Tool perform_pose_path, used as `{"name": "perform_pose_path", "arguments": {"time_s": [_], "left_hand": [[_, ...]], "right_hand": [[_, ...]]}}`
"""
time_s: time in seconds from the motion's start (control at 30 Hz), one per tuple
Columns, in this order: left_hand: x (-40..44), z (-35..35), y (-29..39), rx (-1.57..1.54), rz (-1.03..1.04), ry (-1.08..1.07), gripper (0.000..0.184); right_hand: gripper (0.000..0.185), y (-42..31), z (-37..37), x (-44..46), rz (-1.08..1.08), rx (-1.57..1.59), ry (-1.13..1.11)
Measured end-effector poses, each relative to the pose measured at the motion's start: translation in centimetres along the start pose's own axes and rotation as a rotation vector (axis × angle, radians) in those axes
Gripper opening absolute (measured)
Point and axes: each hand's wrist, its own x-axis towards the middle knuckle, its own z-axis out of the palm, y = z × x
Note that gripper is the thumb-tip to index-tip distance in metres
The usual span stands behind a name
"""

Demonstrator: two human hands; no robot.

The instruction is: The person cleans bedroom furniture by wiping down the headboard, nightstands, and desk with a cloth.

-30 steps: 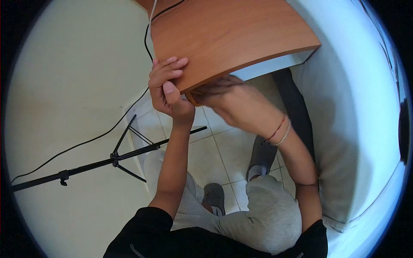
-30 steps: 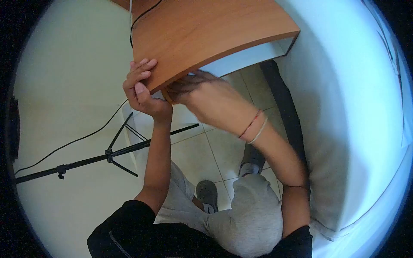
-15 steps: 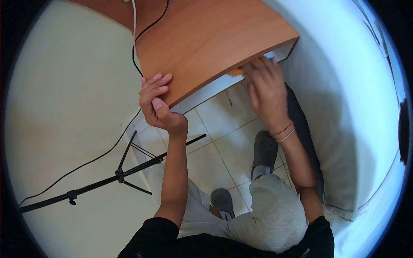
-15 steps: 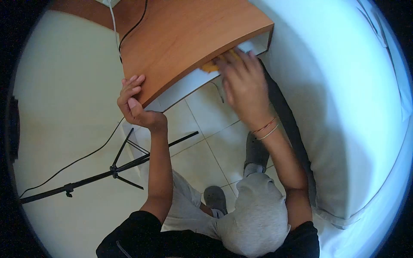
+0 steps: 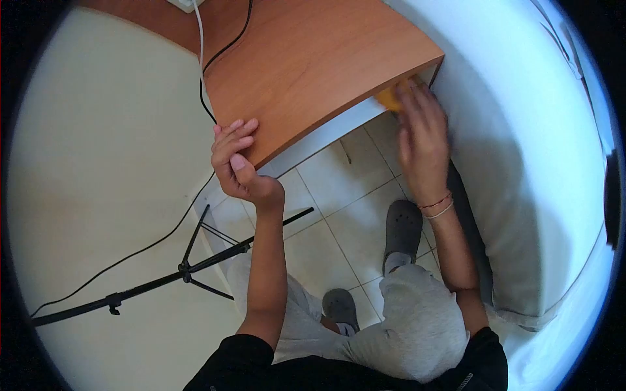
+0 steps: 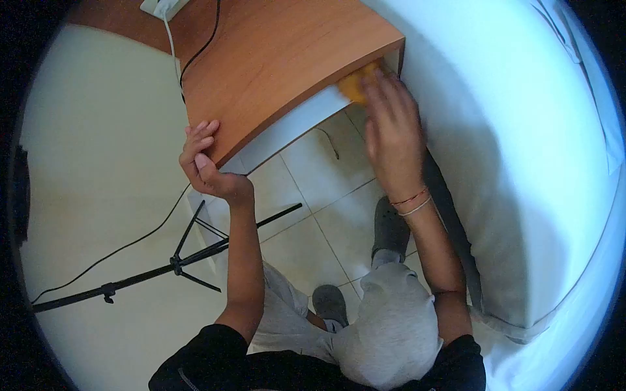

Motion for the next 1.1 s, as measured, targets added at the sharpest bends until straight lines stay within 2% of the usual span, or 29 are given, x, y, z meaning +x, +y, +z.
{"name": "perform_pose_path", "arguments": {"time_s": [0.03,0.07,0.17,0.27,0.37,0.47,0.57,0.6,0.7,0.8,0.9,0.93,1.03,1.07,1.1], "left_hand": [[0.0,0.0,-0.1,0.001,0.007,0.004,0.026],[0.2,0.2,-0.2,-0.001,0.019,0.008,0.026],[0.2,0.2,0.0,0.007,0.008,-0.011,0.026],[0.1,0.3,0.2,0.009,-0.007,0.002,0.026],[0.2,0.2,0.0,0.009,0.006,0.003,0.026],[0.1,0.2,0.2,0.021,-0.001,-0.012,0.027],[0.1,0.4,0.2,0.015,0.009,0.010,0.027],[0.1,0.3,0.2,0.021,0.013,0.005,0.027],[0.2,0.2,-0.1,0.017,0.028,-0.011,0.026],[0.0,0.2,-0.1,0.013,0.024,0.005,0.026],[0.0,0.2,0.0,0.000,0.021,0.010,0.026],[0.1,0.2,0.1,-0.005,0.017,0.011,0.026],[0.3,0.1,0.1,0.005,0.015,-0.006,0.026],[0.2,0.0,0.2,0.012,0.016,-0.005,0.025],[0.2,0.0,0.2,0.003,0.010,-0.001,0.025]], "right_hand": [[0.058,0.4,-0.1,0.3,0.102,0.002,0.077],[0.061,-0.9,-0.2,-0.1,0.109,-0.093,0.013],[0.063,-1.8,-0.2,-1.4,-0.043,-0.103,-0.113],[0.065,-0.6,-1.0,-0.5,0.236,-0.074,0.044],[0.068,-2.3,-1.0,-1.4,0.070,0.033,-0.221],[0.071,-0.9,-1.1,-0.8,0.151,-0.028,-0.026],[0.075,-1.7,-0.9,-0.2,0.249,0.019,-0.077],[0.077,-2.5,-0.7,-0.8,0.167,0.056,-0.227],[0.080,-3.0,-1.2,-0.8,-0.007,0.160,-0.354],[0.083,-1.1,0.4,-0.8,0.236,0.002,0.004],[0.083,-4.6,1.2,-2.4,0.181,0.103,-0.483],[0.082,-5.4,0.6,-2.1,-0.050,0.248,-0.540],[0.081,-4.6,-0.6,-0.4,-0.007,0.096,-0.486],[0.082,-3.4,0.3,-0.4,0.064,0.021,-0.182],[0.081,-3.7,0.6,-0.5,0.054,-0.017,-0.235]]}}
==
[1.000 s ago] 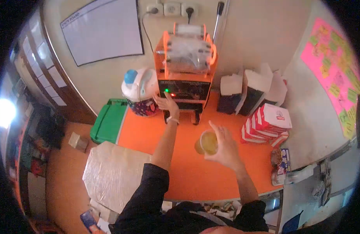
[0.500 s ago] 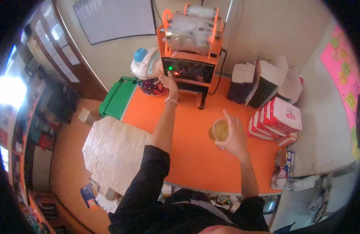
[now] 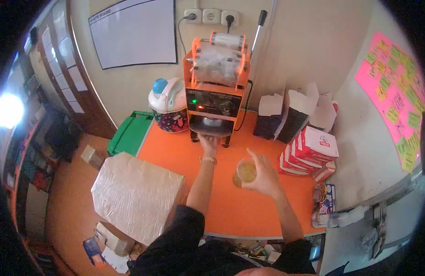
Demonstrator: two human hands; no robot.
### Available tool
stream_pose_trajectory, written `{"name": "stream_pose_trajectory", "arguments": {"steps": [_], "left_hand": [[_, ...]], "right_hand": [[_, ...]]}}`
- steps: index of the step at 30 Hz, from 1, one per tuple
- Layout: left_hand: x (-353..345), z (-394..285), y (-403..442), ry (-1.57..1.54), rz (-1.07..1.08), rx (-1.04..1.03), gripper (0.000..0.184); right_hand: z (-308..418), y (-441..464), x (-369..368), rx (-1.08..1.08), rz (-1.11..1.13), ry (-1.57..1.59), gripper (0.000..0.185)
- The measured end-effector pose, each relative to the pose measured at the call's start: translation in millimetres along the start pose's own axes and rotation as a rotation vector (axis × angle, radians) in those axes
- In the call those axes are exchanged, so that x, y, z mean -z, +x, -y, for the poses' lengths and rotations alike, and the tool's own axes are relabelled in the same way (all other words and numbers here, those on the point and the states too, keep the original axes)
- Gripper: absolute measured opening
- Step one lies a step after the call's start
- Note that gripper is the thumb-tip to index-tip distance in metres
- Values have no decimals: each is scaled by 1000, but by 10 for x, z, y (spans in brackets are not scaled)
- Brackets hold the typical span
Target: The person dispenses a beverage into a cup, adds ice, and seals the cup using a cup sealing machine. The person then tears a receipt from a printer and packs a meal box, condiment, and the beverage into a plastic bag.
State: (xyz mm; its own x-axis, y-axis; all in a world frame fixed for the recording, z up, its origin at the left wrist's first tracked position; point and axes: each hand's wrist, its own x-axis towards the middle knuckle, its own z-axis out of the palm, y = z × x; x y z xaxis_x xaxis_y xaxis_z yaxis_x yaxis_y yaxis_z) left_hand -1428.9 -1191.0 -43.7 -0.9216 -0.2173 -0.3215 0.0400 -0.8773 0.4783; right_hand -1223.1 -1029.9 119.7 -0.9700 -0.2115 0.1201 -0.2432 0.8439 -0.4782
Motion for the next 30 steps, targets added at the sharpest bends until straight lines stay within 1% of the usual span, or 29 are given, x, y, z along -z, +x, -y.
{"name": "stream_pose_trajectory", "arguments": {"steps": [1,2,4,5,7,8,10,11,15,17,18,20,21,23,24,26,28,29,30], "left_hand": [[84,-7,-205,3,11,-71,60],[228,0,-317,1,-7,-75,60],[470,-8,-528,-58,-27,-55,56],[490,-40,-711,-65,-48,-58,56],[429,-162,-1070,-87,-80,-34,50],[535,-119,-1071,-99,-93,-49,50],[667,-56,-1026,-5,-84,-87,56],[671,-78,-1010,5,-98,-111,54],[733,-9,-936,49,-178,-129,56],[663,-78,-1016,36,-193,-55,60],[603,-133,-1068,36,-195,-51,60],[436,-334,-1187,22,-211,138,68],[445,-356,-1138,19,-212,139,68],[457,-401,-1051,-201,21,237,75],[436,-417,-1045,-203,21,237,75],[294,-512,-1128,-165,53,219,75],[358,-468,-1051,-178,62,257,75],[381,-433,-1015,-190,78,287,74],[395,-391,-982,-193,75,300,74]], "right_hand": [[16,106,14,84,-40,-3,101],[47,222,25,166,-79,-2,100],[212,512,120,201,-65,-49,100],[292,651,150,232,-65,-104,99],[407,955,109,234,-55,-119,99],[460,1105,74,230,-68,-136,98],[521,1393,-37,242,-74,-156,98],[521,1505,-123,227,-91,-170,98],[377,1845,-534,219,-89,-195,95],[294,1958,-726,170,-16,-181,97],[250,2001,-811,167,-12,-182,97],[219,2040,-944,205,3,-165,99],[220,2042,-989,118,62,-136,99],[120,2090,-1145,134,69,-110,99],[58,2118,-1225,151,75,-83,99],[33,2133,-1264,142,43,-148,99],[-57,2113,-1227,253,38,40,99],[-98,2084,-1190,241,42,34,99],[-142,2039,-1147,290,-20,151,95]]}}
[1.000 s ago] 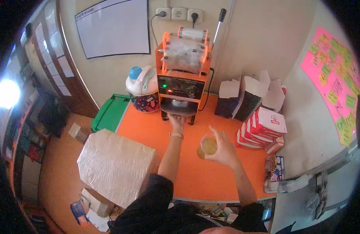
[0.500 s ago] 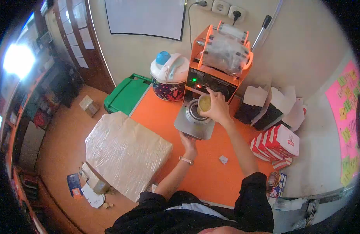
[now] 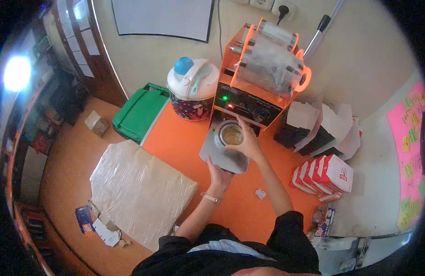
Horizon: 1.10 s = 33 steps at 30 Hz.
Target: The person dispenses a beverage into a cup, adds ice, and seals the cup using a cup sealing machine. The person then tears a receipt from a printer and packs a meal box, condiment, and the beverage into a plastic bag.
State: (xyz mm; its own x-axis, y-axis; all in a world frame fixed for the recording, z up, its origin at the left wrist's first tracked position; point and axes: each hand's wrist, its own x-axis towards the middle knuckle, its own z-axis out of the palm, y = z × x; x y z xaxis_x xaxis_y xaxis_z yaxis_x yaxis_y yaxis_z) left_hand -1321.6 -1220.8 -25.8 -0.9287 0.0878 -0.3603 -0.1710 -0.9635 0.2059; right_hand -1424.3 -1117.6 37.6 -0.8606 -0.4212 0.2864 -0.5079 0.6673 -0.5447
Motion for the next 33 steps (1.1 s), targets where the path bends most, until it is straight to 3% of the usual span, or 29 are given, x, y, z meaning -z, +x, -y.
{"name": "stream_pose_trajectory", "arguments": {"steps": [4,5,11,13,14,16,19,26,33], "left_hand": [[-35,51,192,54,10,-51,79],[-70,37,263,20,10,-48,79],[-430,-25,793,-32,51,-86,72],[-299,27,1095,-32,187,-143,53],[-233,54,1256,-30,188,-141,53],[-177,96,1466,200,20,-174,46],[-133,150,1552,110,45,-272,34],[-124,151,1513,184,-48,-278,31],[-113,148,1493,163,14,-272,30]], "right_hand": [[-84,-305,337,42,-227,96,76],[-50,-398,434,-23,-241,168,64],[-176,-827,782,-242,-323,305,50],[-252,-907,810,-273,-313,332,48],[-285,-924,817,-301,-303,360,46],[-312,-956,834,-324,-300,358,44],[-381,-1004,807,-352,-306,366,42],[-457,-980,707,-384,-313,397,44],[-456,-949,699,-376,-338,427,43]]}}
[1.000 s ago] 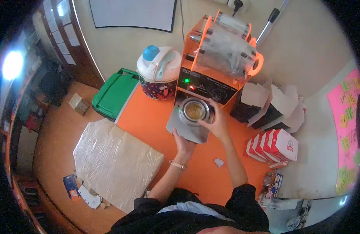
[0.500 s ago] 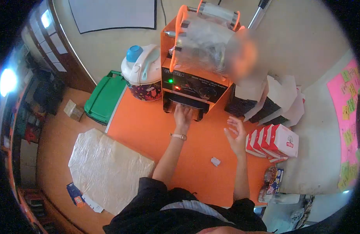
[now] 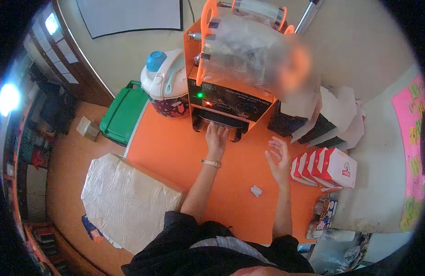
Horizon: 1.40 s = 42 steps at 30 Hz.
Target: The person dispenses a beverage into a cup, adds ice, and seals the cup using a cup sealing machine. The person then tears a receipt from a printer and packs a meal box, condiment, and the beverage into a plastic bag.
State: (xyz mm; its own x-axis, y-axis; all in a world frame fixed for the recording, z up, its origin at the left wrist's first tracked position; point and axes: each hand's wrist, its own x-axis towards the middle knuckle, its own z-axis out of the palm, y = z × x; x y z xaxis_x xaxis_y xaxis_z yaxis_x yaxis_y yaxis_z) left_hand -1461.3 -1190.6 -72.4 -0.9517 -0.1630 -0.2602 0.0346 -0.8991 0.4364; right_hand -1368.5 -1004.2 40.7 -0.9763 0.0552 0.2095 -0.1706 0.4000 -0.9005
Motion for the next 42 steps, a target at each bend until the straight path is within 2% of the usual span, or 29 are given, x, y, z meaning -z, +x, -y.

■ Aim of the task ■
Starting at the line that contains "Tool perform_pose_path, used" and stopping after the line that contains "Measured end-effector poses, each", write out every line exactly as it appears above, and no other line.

■ Finished task ■
Tool perform_pose_path, used as `{"name": "perform_pose_path", "arguments": {"time_s": [_], "left_hand": [[_, ...]], "right_hand": [[_, ...]]}}`
"""
time_s: time in seconds from the motion's start (control at 30 Hz), one per tuple
Columns, in this order: left_hand: x (-40..44), z (-35..35), y (-29..39), rx (-1.57..1.54), rz (-1.03..1.04), ry (-1.08..1.07), gripper (0.000..0.184); right_hand: gripper (0.000..0.185), y (-42..31), z (-37..37), x (-44..46), rz (-1.08..1.08), rx (-1.57..1.59), ry (-1.13..1.11)
Measured end-effector poses, each relative to the pose measured at the motion's start: translation in centimetres along the start pose's own axes and rotation as a rotation vector (axis × angle, radians) in those axes

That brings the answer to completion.